The collaboration was notable not only for its ingenuity, but for the unique collaboration between credit and non-credit programs.
“It’s been a big win for Century College,” said Wies. “I think our students are coming out with an upper hand when they’re looking for jobs – I don’t know of any other HUC program in the metro that’s using simulation.”
A Team Model
Nursing is built on what Orth refers to as a team model. It makes perfect sense, then, that simulation would be a large part of the curriculum.
“In nursing, you’re never by yourself,” said Orth. “There are so many different people that you have to work with. Simulation helps everyone learn to communicate professionally in tense emergency situations.”
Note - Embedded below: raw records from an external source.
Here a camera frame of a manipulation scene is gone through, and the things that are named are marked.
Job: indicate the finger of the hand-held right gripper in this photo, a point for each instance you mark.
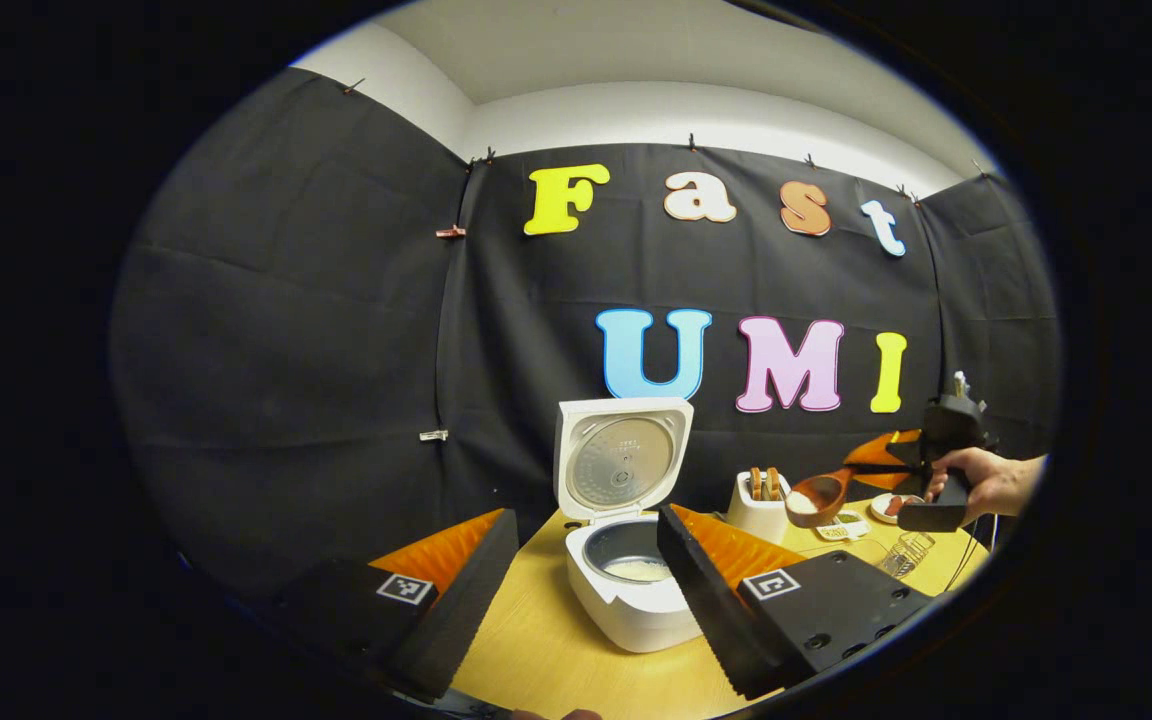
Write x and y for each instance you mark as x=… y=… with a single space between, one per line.
x=896 y=482
x=891 y=447

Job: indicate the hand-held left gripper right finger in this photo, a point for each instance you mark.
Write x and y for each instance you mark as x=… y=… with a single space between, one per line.
x=706 y=610

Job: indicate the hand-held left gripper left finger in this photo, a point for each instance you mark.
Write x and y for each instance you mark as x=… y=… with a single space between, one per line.
x=466 y=610

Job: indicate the brown wooden spoon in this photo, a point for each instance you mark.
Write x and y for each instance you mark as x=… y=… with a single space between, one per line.
x=826 y=500

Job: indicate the white rice heap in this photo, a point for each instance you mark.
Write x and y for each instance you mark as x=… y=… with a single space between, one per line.
x=639 y=571

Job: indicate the white rice cooker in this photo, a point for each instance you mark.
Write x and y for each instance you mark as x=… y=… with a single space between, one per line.
x=626 y=610

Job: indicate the red meat piece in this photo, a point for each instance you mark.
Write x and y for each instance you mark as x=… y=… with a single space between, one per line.
x=894 y=506

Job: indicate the white round plate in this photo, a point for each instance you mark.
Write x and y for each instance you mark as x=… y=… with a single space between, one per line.
x=878 y=512

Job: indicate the white divided bean dish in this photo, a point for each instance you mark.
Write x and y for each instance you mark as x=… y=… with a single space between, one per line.
x=846 y=530

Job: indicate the white toaster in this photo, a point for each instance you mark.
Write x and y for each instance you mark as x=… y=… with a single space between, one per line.
x=756 y=522

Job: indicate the bread slice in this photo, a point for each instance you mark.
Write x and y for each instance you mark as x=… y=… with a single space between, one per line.
x=756 y=484
x=772 y=484

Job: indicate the black backdrop cloth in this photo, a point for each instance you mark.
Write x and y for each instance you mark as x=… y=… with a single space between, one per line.
x=286 y=350

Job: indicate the copper cloth clip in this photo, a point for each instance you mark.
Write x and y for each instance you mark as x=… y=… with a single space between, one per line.
x=450 y=232

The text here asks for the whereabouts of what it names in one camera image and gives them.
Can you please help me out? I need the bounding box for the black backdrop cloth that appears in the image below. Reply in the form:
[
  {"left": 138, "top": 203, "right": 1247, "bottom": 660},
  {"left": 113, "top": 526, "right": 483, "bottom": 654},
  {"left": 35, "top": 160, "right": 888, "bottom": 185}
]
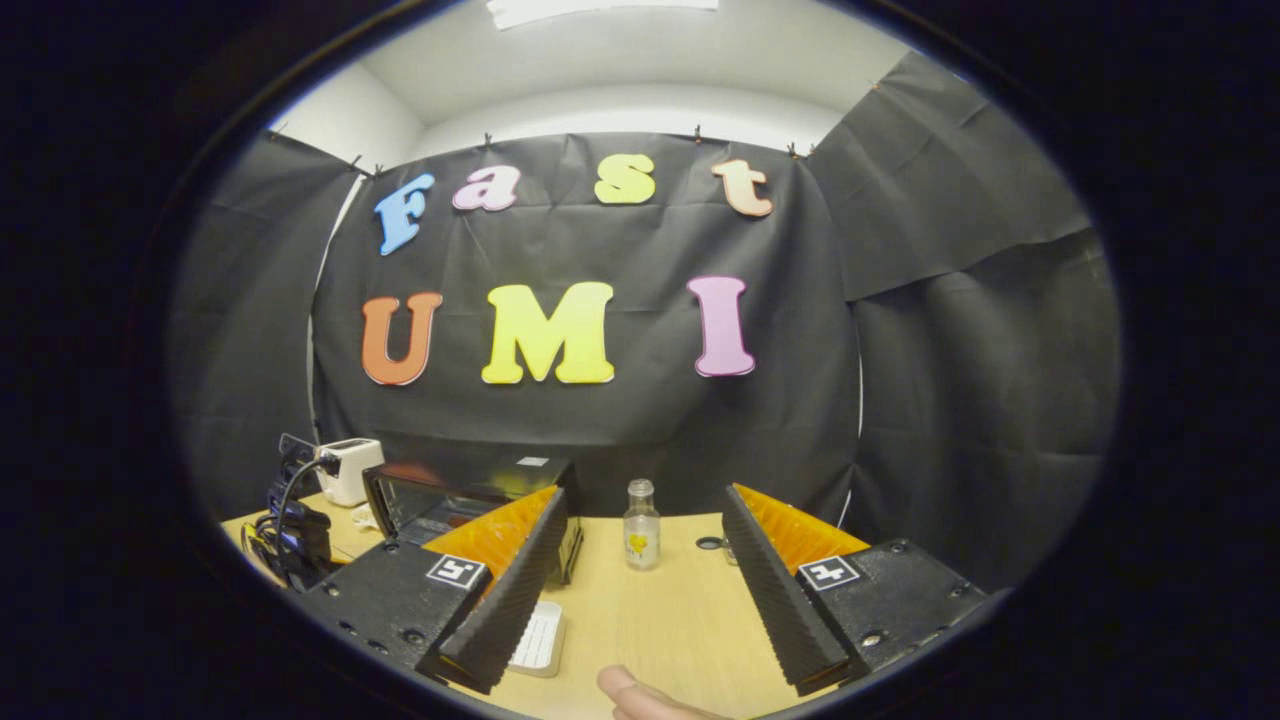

Naturally, it’s vital for both nursing and health unit coordinator students to practice interacting with different roles. But collaboration between health care programs isn’t always practical.
“Our success is truly based on partnerships,” said Wies. “The fact that Century College’s credit and non-credit courses work so well together is rare, because it does create extra work. It’s great that the Nursing department has been so willing to collaborate with HUC.”
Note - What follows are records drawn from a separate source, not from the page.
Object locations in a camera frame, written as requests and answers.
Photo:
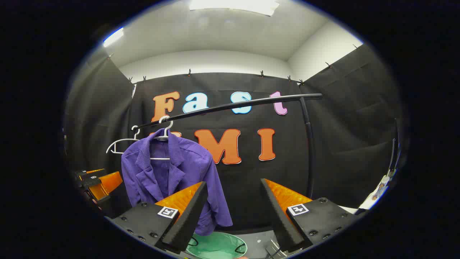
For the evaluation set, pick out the green laundry hamper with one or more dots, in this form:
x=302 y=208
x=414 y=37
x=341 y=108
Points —
x=215 y=246

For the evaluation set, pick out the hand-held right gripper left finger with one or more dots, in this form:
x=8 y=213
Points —
x=187 y=219

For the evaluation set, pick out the black backdrop cloth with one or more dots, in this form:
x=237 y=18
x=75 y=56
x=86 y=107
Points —
x=341 y=126

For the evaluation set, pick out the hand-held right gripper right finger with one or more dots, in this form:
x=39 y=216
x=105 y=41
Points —
x=280 y=219

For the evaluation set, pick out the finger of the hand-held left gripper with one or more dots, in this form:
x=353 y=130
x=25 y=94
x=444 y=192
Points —
x=90 y=182
x=90 y=174

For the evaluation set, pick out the black metal clothes rack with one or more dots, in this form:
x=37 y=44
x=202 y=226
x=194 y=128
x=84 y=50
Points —
x=309 y=144

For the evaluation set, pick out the thin metal stand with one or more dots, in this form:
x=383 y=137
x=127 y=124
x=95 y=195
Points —
x=396 y=144

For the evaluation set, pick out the white clothes hanger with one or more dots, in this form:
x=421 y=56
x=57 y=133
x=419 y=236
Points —
x=160 y=158
x=120 y=141
Another more obvious benefit of simulation is its function as an exercise of trial and error. Students learn what works and change what doesn’t. That, according to Raleigh, has made simulation an overwhelmingly positive experience.
“The students love it,” said Raleigh. “They get absorbed in the role and feel like they are the nurse. It gives them a lot of confidence, which isn’t something that can be taught from a textbook.”
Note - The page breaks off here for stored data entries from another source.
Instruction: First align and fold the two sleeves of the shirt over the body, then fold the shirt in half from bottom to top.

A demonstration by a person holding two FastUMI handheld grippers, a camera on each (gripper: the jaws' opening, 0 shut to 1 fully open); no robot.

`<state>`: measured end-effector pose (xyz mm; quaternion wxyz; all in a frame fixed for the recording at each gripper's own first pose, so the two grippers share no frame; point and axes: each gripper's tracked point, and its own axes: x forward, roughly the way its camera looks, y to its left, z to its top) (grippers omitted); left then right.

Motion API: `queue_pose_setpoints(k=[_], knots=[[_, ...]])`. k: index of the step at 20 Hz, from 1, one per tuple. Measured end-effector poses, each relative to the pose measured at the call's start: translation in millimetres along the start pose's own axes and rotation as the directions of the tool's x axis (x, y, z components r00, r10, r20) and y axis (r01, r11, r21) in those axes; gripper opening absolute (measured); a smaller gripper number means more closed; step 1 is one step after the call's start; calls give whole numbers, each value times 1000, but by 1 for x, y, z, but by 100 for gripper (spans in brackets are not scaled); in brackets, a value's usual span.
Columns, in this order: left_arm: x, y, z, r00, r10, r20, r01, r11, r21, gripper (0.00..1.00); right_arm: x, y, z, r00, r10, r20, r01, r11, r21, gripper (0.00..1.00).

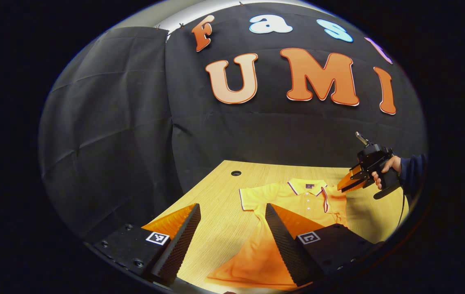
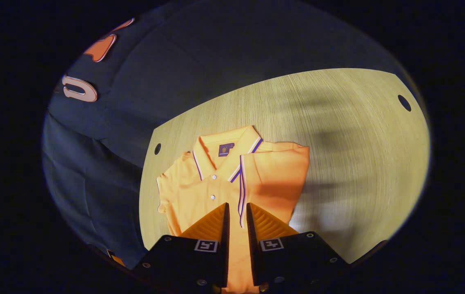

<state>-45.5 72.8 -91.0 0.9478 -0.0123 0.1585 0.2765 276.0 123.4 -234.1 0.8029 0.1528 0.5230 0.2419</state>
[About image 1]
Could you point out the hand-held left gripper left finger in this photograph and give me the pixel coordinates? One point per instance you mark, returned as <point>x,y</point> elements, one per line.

Effective communication isn’t only a matter of optimizing operations and practicing protocol. According to Orth, the biggest change in the health care industry over the last 15 years is in customer service.
“Most patients have a choice of what hospital they go to,” said Orth. “You want people to trust you. If someone has a negative experience, they’ll remember that, and they’ll tell other people.”
Health Sciences coursework typically revolves around physical care. But emotional care is also a vital aspect of health care that Orth places a special emphasis on.
Orth, who is employed as an HUC, devises unique situations she runs into that aren’t necessarily “nursing” issues. This includes communicating appropriately with patients and assisting distraught family members.
“It’s about more than getting repeat customers,” said Orth. “It’s about compassionate care. It’s about being empathetic, and always being conscious of your words.”
Succeeding in a Changing World
Student success is the goal of any higher education institution. What sets Century College’s mission apart is its commitment to help students succeed in a changing world.
It’s this emphasis on change that drives Century College’s commitment to innovation. They strive to not only keep pace with change, but to facilitate it as well.
Customer service isn’t the only change that influences Century College’s Health Sciences department. In a dynamic industry like health care, communication skills are essential to growing and adapting. That’s why simulation and collaboration between programs is so vital.
“Our programs are doing a great job of keeping abreast of changes in the public sector,” said Orth. “I believe we’re turning the corner in the health care classes that are being taught at Century College.”